Records from a dataset:
* * *

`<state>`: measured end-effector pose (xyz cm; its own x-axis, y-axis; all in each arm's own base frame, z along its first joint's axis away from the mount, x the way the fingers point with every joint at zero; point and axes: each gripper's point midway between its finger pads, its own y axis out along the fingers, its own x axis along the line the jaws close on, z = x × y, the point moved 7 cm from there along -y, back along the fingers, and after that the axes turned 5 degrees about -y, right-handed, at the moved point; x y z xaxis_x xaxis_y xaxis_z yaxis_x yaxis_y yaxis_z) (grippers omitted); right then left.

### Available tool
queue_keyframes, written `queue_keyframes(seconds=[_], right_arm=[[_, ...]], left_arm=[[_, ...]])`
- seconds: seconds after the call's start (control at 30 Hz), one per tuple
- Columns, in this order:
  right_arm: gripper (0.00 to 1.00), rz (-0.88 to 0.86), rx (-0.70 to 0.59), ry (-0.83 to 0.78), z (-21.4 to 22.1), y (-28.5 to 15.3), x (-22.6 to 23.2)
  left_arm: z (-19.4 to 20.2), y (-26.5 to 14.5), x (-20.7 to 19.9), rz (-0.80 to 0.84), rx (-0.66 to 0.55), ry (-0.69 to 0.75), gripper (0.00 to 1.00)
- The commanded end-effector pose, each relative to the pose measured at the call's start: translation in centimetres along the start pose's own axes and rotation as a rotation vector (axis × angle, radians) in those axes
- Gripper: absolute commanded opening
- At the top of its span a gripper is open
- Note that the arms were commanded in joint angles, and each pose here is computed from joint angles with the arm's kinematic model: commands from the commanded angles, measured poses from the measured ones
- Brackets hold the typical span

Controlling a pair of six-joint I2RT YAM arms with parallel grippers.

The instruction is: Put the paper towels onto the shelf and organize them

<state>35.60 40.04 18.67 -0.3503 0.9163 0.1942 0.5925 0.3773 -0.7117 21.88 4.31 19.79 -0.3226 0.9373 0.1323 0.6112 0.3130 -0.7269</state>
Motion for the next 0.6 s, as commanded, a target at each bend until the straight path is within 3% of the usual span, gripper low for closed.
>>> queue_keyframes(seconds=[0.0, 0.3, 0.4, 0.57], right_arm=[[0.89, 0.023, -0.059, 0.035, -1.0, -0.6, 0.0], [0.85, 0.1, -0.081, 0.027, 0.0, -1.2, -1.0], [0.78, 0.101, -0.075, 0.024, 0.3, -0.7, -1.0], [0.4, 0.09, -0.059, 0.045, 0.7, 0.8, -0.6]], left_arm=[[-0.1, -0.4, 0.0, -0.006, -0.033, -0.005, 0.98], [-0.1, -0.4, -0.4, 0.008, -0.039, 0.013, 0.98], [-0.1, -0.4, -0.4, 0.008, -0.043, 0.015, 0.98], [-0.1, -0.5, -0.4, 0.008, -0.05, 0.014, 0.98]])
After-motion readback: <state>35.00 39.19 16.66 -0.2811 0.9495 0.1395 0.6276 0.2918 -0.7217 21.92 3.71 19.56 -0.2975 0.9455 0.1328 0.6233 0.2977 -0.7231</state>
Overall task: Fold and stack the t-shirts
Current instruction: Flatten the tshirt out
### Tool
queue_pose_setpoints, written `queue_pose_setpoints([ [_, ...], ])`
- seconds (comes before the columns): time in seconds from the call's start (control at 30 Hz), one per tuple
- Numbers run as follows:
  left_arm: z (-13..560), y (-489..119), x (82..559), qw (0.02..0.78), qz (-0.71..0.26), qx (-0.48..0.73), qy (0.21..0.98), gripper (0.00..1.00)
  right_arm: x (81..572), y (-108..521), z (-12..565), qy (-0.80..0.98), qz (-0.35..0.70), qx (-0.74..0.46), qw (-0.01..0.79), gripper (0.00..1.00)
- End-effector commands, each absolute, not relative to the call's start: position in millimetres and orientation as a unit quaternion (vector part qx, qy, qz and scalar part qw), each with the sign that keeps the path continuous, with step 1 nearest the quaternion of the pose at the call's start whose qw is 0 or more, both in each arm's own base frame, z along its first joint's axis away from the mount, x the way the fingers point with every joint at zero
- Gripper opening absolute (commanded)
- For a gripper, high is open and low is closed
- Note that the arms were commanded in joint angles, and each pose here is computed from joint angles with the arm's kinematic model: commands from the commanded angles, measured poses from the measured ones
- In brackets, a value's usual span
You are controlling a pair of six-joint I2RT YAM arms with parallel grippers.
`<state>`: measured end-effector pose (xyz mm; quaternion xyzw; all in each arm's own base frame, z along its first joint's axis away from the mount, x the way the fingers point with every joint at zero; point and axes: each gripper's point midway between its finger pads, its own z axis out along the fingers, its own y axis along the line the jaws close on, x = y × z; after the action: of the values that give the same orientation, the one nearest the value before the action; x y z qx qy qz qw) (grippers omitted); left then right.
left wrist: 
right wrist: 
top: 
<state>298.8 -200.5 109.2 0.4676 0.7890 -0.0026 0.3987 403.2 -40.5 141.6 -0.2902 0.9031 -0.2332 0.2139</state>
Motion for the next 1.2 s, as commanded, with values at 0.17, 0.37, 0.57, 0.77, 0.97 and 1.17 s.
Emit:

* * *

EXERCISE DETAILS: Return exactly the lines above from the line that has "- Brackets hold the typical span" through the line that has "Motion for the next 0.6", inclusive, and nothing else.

EXPECTED ANSWER:
- Brackets hold the typical span

Controlling a pair of six-joint I2RT YAM arms with parallel grippers.

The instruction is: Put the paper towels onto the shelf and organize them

<state>35.60 40.04 18.67 -0.3503 0.9163 0.1942 0.5925 0.3773 -0.7117 21.88 4.31 19.79 -0.3226 0.9373 0.1323 0.6112 0.3130 -0.7269</state>
Motion for the next 0.6 s, as commanded, a target at each bend until the straight path is within 3% of the usual span, gripper low for closed.

Work on the exercise is finished.